Closed jmarin closed 8 years ago
Below are some thoughts on the structure of different endpoints, I encourage comments at any level of detail. I was parsimonious in the proposed responses, but in general attempted to allow responses to be flexible/accommodate change.
For example, the /edits/rows
endpoint returns an object with a single rows
key rather than just the rows array because we may want to return metadata on every request (timestamp, etc)).
We may want to create separate issues for each endpoint for discussion, but for now, enjoy this lengthy comment.
/institutions/<id>
{
id: <id>,
name: <instituion name>,
submissions: [
{
id: <incremental submission id>,
status: <current status>,
timestamp: <timestamp>
}
]
}
<id>
A unique id generated for the institution in question (when/where this is generated tbd)
<incremental submission id>
unique id per institution, incrementing with resubmissions
Submissions as an array: there are several options here:
currentSubmission
Do we/should we provide a currentSubmission key so consumers can more easily get the latest submission (which is usually what people will be interacting with). Also, guaranteeing the order of submissions (eg sorting either descending or ascending on id) would provide just as much ease of use
Guarantees on incremental submission id: should we use a counting service/CRDT? In practice, there shouldn't really be an issue, as new submissions will mostly be infrequent and spaced apart
Lack of year info: I think we should have different endpoints for each year, if not every year, cf.gov/hmda/2018/...
, so including it in the response would be redunant (though I have the id in the response which is also redundant by this logic)
Edit Counts?
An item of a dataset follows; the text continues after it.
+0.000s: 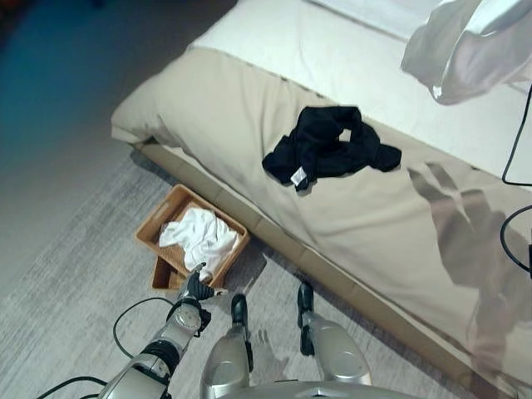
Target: Pick up clothes into the bucket
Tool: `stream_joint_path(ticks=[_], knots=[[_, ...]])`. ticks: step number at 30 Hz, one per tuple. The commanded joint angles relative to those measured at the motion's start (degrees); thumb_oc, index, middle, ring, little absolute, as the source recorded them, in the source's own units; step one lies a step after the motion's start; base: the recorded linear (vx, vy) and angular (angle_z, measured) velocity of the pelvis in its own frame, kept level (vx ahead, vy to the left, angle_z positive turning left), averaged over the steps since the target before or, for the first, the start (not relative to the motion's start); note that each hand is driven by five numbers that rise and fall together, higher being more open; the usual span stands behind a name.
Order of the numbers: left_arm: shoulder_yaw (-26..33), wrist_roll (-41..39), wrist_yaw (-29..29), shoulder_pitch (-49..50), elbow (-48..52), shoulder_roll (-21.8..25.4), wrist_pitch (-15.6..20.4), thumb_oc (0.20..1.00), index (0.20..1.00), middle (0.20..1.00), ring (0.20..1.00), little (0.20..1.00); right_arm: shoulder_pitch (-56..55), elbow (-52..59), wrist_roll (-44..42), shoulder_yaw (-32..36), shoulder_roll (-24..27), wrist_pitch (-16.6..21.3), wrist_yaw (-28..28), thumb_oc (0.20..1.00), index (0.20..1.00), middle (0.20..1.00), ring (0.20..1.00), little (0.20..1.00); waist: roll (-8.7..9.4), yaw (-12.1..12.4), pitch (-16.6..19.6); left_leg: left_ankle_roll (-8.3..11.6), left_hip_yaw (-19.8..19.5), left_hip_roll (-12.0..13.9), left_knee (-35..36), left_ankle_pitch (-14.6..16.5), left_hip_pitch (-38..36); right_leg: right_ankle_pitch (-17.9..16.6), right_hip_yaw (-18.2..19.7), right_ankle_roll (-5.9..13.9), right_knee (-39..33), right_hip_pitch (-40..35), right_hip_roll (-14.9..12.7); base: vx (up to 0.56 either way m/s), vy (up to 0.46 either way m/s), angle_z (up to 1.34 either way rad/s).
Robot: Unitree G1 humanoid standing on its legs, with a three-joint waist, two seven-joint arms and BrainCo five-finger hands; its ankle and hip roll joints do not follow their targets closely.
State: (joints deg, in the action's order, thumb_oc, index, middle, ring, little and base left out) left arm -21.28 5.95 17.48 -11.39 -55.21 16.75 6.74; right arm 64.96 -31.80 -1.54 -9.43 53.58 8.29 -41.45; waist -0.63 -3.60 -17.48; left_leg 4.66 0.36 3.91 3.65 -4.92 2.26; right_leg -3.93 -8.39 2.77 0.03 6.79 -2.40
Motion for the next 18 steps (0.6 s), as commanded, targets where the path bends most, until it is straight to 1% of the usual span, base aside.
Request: stream_joint_path(ticks=[1, 2, 3, 4, 5, 6, 7, 8, 9, 10, 12, 13, 14, 15, 16, 17, 18], knots=[[-1.86, 0.05, -1.28, 2.32, 4.75, 1.72, 2.64, 1.000, 1.000, 1.000, 1.000, 1.000, -2.75, 4.14, 2.72, -1.65, 0.15, 1.44, 3.23, 0.200, 0.200, 0.200, 0.200, 0.200, 4.49, 0.75, 7.47, -0.93, 2.01, -2.13, -4.63, 4.87, -0.24, 2.03, 0.15, 4.28, 1.37, -3.33, -2.70, 0.10, 0.015, -0.09], [-2.37, -0.58, -1.77, 2.13, 8.60, 1.81, 3.61, 1.000, 1.000, 1.000, 1.000, 1.000, -3.97, 4.63, 2.78, -2.13, -0.78, 1.45, 4.59, 0.200, 0.200, 0.200, 0.200, 0.200, 4.45, 0.62, 8.13, -0.95, 2.16, -2.15, -4.58, 5.06, -0.77, 2.10, 0.25, 4.34, 1.20, -3.87, -2.75, 0.10, 0.010, -0.11], [-2.66, -0.82, -2.51, 2.71, 11.34, 2.44, 3.60, 1.000, 1.000, 1.000, 1.000, 1.000, -5.17, 4.76, 2.63, -1.86, -0.86, 1.30, 5.52, 0.200, 0.200, 0.200, 0.200, 0.200, 4.52, 0.69, 8.76, -1.01, 2.34, -2.10, -4.41, 5.30, -1.49, 2.15, 0.21, 4.40, 0.90, -4.56, -2.73, 0.09, 0.017, -0.06], [-3.09, -1.84, -3.25, 2.51, 15.83, 2.87, 4.42, 1.000, 1.000, 1.000, 1.000, 1.000, -6.98, 5.32, 4.09, -2.91, -1.19, 0.59, 7.93, 0.200, 0.200, 0.200, 0.200, 0.200, 4.47, 0.62, 9.47, -1.08, 2.49, -2.13, -4.26, 5.50, -2.23, 2.28, 0.32, 4.45, 0.76, -5.26, -2.76, 0.08, 0.011, -0.06], [-3.21, -2.51, -3.75, 2.60, 19.19, 3.29, 4.66, 1.000, 1.000, 1.000, 1.000, 1.000, -8.31, 5.71, 4.44, -2.80, -1.32, 0.56, 8.39, 0.200, 0.200, 0.200, 0.200, 0.200, 4.50, 0.67, 9.89, -1.16, 2.51, -2.13, -4.17, 5.67, -2.77, 2.38, 0.23, 4.44, 0.58, -5.90, -2.82, 0.09, 0.016, -0.04], [-3.05, -4.43, -4.72, 2.04, 24.38, 3.67, 5.52, 1.000, 1.000, 1.000, 1.000, 1.000, -10.72, 6.62, 5.25, -3.32, -1.97, 0.21, 10.91, 0.200, 0.200, 0.200, 0.200, 0.200, 4.38, 0.55, 10.83, -1.28, 2.60, -2.24, -4.06, 5.95, -3.64, 2.59, 0.18, 4.45, 0.41, -6.88, -2.80, 0.06, 0.010, -0.04], [-3.06, -4.50, -4.82, 2.21, 24.63, 3.82, 5.37, 1.000, 1.000, 1.000, 1.000, 1.000, -10.97, 6.79, 5.28, -3.14, -2.00, 0.15, 10.96, 0.200, 0.200, 0.200, 0.200, 0.200, 4.44, 0.58, 10.83, -1.28, 2.60, -2.24, -4.01, 5.96, -3.77, 2.59, 0.17, 4.45, 0.35, -7.02, -2.79, 0.07, 0.012, -0.03], [-2.78, -6.17, -5.36, 1.79, 28.83, 4.23, 5.95, 1.000, 1.000, 1.000, 1.000, 1.000, -13.66, 8.14, 5.87, -3.01, -3.69, 0.02, 12.46, 0.200, 0.200, 0.200, 0.200, 0.200, 4.39, 0.57, 11.28, -1.34, 2.62, -2.23, -3.84, 6.06, -4.29, 2.78, 0.12, 4.48, 0.29, -7.60, -2.86, 0.06, 0.005, -0.06], [-2.51, -8.40, -6.26, 0.11, 33.55, 4.34, 6.56, 1.000, 1.000, 1.000, 1.000, 1.000, -17.59, 10.92, 6.97, -3.63, -5.56, 0.06, 15.39, 0.200, 0.200, 0.200, 0.200, 0.200, 4.17, 0.32, 12.03, -1.47, 2.49, -2.30, -3.64, 6.27, -5.13, 3.11, 0.05, 4.47, 0.28, -8.45, -2.93, 0.06, 0.005, -0.10], [-2.56, -8.50, -6.35, 0.26, 33.75, 4.53, 6.44, 1.000, 1.000, 1.000, 1.000, 1.000, -18.00, 11.22, 7.06, -3.32, -5.63, -0.05, 15.46, 0.200, 0.200, 0.200, 0.200, 0.200, 4.29, 0.36, 12.03, -1.48, 2.47, -2.30, -3.59, 6.28, -5.26, 3.13, 0.02, 4.47, 0.24, -8.60, -2.93, 0.04, -0.006, -0.11], [-2.33, -11.07, -8.03, -1.69, 39.21, 5.22, 6.86, 1.000, 1.000, 1.000, 1.000, 1.000, -23.51, 14.35, 7.29, -3.29, -7.87, 0.18, 19.60, 0.200, 0.200, 0.200, 0.200, 0.200, 4.35, 0.28, 12.89, -1.64, 2.38, -2.40, -3.42, 5.87, -5.76, 3.01, -0.41, 4.39, 0.16, -9.36, -3.11, 0.03, -0.013, -0.06], [-2.36, -11.12, -8.07, -1.59, 39.31, 5.30, 6.78, 1.000, 1.000, 1.000, 1.000, 1.000, -23.70, 14.47, 7.31, -3.19, -7.90, 0.13, 19.66, 0.200, 0.200, 0.200, 0.200, 0.200, 4.33, 0.29, 12.98, -1.58, 2.32, -2.31, -3.27, 6.36, -6.15, 3.46, -0.43, 4.47, 0.07, -9.73, -3.01, 0.05, -0.006, 0.00], [-2.78, -13.96, -9.65, -3.59, 42.96, 5.51, 6.58, 1.000, 1.000, 1.000, 1.000, 1.000, -26.50, 16.76, 7.03, -3.72, -9.29, 0.02, 22.26, 0.200, 0.200, 0.200, 0.200, 0.200, 4.23, 0.28, 13.42, -1.65, 2.27, -2.49, -3.21, 5.92, -6.33, 3.13, -0.73, 4.43, -0.07, -10.12, -3.19, 0.07, -0.002, 0.01], [-2.80, -14.01, -9.68, -3.53, 42.99, 5.55, 6.54, 1.000, 1.000, 1.000, 1.000, 1.000, -26.63, 16.84, 7.04, -3.66, -9.32, -0.02, 22.31, 0.200, 0.200, 0.200, 0.200, 0.200, 4.19, 0.29, 13.51, -1.59, 2.22, -2.40, -3.07, 6.40, -6.69, 3.57, -0.73, 4.50, -0.16, -10.46, -3.09, 0.03, -0.002, 0.01], [-3.29, -16.57, -11.26, -5.81, 45.77, 6.17, 6.37, 1.000, 1.000, 1.000, 1.000, 1.000, -28.67, 18.98, 6.11, -4.13, -10.38, 0.16, 24.71, 0.200, 0.200, 0.200, 0.200, 0.200, 4.13, 0.29, 13.89, -1.71, 2.24, -2.49, -3.03, 6.00, -6.82, 3.23, -0.94, 4.50, -0.25, -10.67, -3.23, 0.07, -0.004, 0.02], [-3.32, -16.61, -11.28, -5.76, 45.79, 6.20, 6.33, 1.000, 1.000, 1.000, 1.000, 1.000, -28.78, 19.05, 6.11, -4.07, -10.39, 0.13, 24.75, 0.200, 0.200, 0.200, 0.200, 0.200, 4.08, 0.31, 13.97, -1.65, 2.19, -2.40, -2.88, 6.49, -7.18, 3.66, -0.94, 4.57, -0.33, -11.00, -3.13, 0.00, 0.000, 0.00], [-4.03, -18.57, -11.97, -8.14, 47.24, 6.05, 6.23, 1.000, 1.000, 1.000, 1.000, 1.000, -29.83, 21.49, 4.89, -4.80, -11.28, 0.51, 27.00, 0.200, 0.200, 0.200, 0.200, 0.200, 4.05, 0.31, 14.15, -1.73, 2.17, -2.54, -2.86, 5.97, -7.17, 3.32, -1.08, 4.51, -0.27, -10.99, -3.28, 0.04, 0.001, 0.02]])
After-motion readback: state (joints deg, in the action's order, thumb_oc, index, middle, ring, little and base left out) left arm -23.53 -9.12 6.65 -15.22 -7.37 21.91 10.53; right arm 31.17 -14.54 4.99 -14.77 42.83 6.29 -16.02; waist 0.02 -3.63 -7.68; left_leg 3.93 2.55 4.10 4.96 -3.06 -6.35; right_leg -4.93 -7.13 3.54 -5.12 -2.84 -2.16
The UI has been mocking up some components that assume the the submission object will have edit counts. This isn't really necessary imo, as the status will give all the actionable info (resubmit/verify/sign, etc) and a click through to the page where one can view edits will display edit counts
Should /submissions/<id>
be its own endpoint? I don't think so, but I could see an argument for it
/institutions
{
institutions: [
{institution object 1},
...,
{institution object n}
]
}
Returns all the institutions a user is authorized to file for (usually 1, but more for vendors and in some cases holding/parent companies) Could alternatively return an object keyed by the institution objects' ids, which would be a similiar pattern to option 2 above for how the submissions object could be structured
/edits/rows?institution=<institution id>&submission=<submission id>&page=<page>
{
rows: [
{
row: <row>,
edits: [
{
id: <edit id>,
type: <edit type>,
message: <edit failure message>,
verification: <verification if quality>
},
...
]
},
...
]
}
<row>
is the LAR in question
<edit id>
is the weird edit id, eg Q044
This can be used to either link to the edit text or embed the edit text in the row without having to send it over the wire for each row. This also applies to classification of edits (eg HOEPA edits, loan amount, etc). A map of edit categories can be loaded separately if needed
<edit type>
is syntactical/validity/quality (macro cannot be displayed by row)
<verification
will only be present for quality edits, the key will not be part of the syntactical and validity responses. These probably shouldn't be separated in different endpoints because the purpose of the /rows/ endpoint is to collect the different edit type of endpoint together and not to require data reorganization for api consumers
Possible valueSubmitted
field. Left out because may not be needed if the <edit failure message>
is explicit enough. I'd prefer to rely on the message, since the edit check code has more knowledge about the context of the submittedValue and can couch it properly. Also, I imagine valueSubmitted
and the message
would be very similar most of the time, eg. "Submitted 2 in the foo field when it must be bar or baz."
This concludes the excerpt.